When Nicki knew her dying time was near, she asked to see many of her special friends, but her time ran out before many of them could get home. One of her best friends, Ryan Glennan, was attending UCLA when Nicki died and even though he made many trips home to see her during her illness and took her to her senior prom, he was not there during her final days. At her funeral, Ryan gave an unforgettable eulogy for his “Nick, Nick,” calling her a gifted performer and talking about her quiet beauty and elegance. He talked of how hard it was being so far from her while she was ill and of their many two hours phone calls, saying “Nicki's long distance laughter could melt my heart.” Ryan talked about Nicki's “silly side” when she and friends would have contests to see who could stuff the most grapes in their mouths or make the biggest splash in the pool. He talked of having a screaming contest with Nicki on a roller coaster in Orlando that “she won by a long shot.” Finally, Ryan read Nicki's words from a letter she wrote to him when he moved to California. She wrote, “Don't frown because it's over … Smile because it happened.” I know she was smiling from heaven as she heard Ryan repeat those words. In fact, I believe that Nicki knew her life would be short. When she was told that she had a stage four malignant brain tumor, she said to me, “I always wondered what my thing would be.” Could she have known about the legacy she would leave to others who are suffering from cancer?
Nicki's Final Request
One day during her last months on this earth, Nicki was sitting on the couch and happened to glance over and see me throw a “Race for the Cure” flyer into the trash. “Why'd you throw that away?” she asked me. When I answered, “I don't run,” she just looked at me. “You could walk it,” she said. In the two years since she died, I've run every charity race for cancer that came along.
During one of our conversation together before Nicki lost the ability to talk, she thank me for helping her and said that I could help others who suffer from cancer. She reminded me that my dad died of colon cancer when he was only forty-eight and, as a result, she never knew her grandpa. Now, she said, she too was dying young. It was her wish – actually her assignment to me – that I do my part to help others who have cancer. My daughter knew that I would keep my promise to her and be alright after she was gone … she knew one of the things that would make me alright and keep me busy would be the performance of a job assignment on her behalf. That job is to contribute anyway I can to help eradicate this terrible disease and to help teens and young adults who are living with this cancer. So many loving friends made Nicki smile. Now, the legacy of her beautiful sparkling smile lives on through the Nicki Leach Foundation and the good works we do in her memory.

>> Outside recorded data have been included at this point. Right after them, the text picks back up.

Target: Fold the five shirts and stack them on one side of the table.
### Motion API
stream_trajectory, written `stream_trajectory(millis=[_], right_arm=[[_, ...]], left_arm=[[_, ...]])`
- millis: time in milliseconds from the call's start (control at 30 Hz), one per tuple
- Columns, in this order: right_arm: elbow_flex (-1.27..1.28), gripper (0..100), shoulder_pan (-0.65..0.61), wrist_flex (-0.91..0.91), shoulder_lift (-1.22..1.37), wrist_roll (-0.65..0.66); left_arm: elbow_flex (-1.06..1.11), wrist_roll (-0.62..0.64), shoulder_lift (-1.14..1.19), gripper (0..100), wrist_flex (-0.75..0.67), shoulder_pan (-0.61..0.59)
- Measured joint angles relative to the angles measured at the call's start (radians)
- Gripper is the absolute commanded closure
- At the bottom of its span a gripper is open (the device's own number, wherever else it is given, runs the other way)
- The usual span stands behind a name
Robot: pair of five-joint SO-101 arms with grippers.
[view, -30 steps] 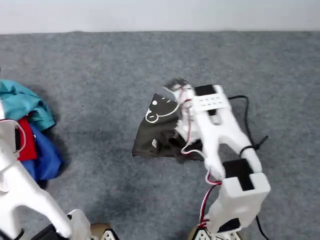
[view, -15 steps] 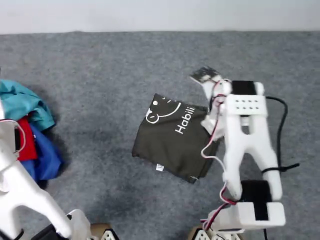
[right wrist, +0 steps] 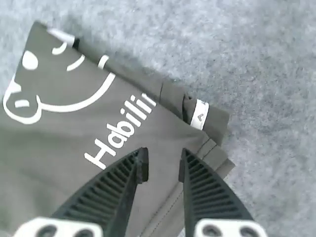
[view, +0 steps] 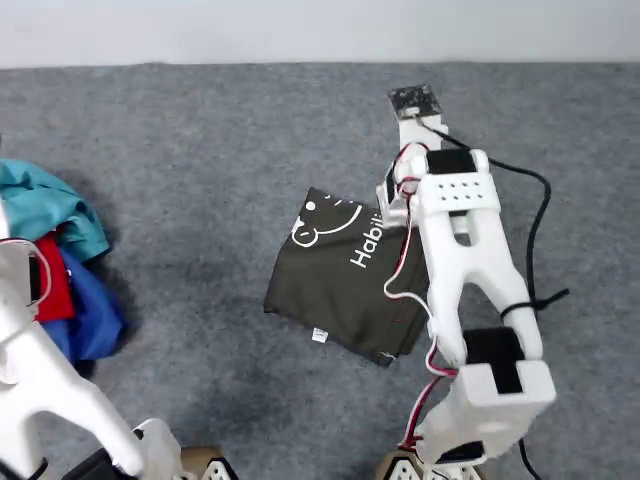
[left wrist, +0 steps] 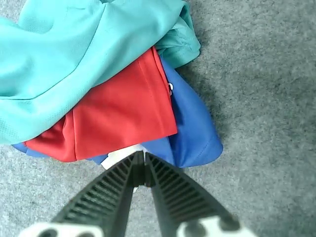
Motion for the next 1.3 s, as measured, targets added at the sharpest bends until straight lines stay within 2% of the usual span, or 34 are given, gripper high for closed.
stream_trajectory(millis=[300,600,1100,1167,1267,1300], right_arm=[[-0.132,87.3,0.081,0.124,0.097,-0.109],[-0.133,87.5,0.101,0.178,0.147,-0.117],[-0.133,87.8,0.130,0.140,0.270,-0.117],[-0.133,90.0,0.130,0.138,0.275,-0.117],[-0.146,99.8,0.129,0.138,0.275,-0.117],[-0.163,98.3,0.130,0.138,0.281,-0.117]], left_arm=[[0.000,0.000,0.000,99,0.000,0.000],[0.000,0.000,0.000,99,0.000,0.000],[0.000,0.000,0.000,99,0.000,0.000],[0.000,0.000,0.000,99,0.000,0.000],[0.000,0.000,0.000,99,0.000,0.000],[0.000,0.000,0.000,99,0.000,0.000]])
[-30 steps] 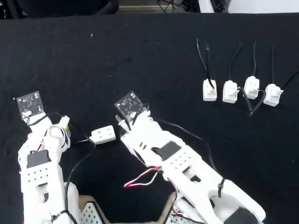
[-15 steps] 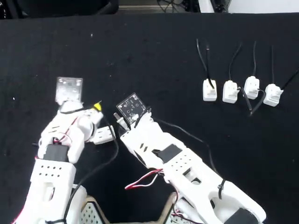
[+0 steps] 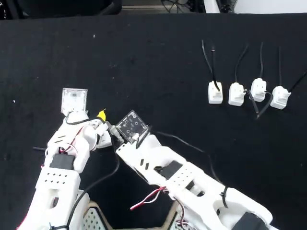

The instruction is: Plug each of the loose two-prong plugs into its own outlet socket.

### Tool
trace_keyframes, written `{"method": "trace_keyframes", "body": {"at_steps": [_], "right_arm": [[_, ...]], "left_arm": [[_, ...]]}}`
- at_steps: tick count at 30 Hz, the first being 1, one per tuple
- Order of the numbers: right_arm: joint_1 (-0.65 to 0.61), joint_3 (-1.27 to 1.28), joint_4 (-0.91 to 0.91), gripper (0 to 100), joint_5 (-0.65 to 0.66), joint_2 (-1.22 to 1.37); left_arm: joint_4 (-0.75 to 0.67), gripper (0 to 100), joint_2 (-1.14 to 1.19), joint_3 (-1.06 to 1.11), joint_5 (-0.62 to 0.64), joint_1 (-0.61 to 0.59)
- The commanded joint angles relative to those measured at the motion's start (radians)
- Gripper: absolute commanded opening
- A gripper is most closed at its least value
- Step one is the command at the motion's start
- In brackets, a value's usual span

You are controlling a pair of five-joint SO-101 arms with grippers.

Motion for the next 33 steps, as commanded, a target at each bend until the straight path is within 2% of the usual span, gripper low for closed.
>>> {"method": "trace_keyframes", "body": {"at_steps": [1,9,16,22,26,33], "right_arm": [[-0.021,-0.012,-0.049,1.5,-0.006,-0.031],[-0.069,-0.007,-0.048,1.5,-0.008,-0.018],[-0.097,-0.101,-0.054,1.5,-0.008,0.162],[-0.092,-0.168,-0.054,1.2,0.000,0.272],[-0.091,-0.150,-0.048,1.1,-0.005,0.199],[-0.091,-0.012,-0.048,1.1,-0.005,-0.064]], "left_arm": [[-0.018,16,-0.017,-0.019,0.157,0.012],[-0.018,16,-0.017,-0.038,0.198,0.008],[-0.020,16,-0.017,-0.050,0.192,0.007],[-0.020,16,-0.017,-0.050,0.198,-0.094],[-0.018,16,-0.015,-0.030,0.193,-0.090],[-0.020,16,-0.015,-0.005,0.190,-0.008]]}}
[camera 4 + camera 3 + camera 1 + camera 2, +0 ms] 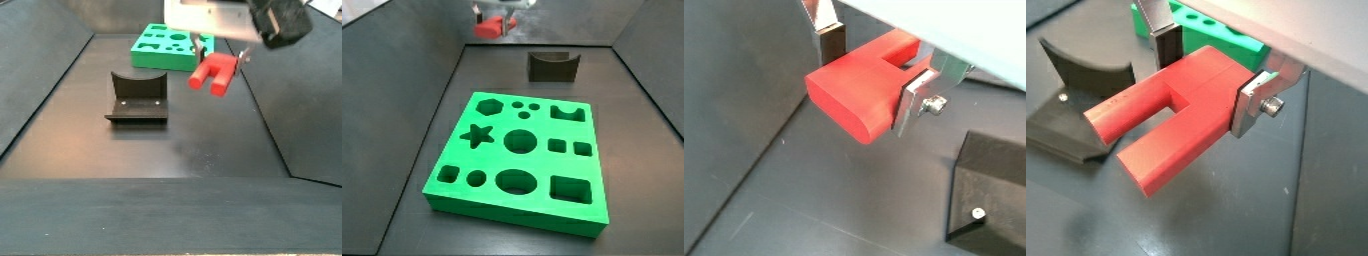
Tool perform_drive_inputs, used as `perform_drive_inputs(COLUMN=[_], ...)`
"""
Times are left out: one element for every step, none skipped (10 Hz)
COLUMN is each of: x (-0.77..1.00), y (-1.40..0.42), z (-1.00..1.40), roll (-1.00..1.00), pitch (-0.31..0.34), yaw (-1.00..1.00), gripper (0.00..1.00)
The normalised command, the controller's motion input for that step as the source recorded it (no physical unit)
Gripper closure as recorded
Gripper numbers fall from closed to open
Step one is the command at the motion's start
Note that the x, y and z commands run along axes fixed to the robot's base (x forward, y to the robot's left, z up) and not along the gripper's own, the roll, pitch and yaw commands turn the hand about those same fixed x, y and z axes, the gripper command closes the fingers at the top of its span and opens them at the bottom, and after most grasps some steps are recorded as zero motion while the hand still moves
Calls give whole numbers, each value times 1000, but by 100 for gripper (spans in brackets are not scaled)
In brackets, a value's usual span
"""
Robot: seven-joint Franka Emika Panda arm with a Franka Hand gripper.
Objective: Pick up the square-circle object. Move up. Place the square-circle object on the fixture. Regrasp the square-circle object. Move to above the board. Insert the square-circle object.
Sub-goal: Place the square-circle object on the fixture.
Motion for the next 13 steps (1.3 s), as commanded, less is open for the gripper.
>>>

October 3, 1985 - April 29, 2005
Nicki is at peace and in heaven now. She is just around the corner from our earthly realm – and yet so near that I can still feel the warmth of her smile in my heart every day. As I promised her, I am alright. I never imagined I'd be devoting my life to this cause, but when I think of Nicki's bravery and optimism as she battled her terrible illness and I remember how photography enabled her to see the beauty of the world. I have come to believe that our loved ones leave messages to us before they pass on and that the dying help us to live on with purpose and honor. The Nicki Leach Foundation is dedicated to someday helping to eradicate cancer from the face of the earth and to bringing smiles to the faces of teens and young adults like Nicki who are battling the illness today.
We can all “Smile because it happened” if we make it happen. Nicki has never stopped smiling.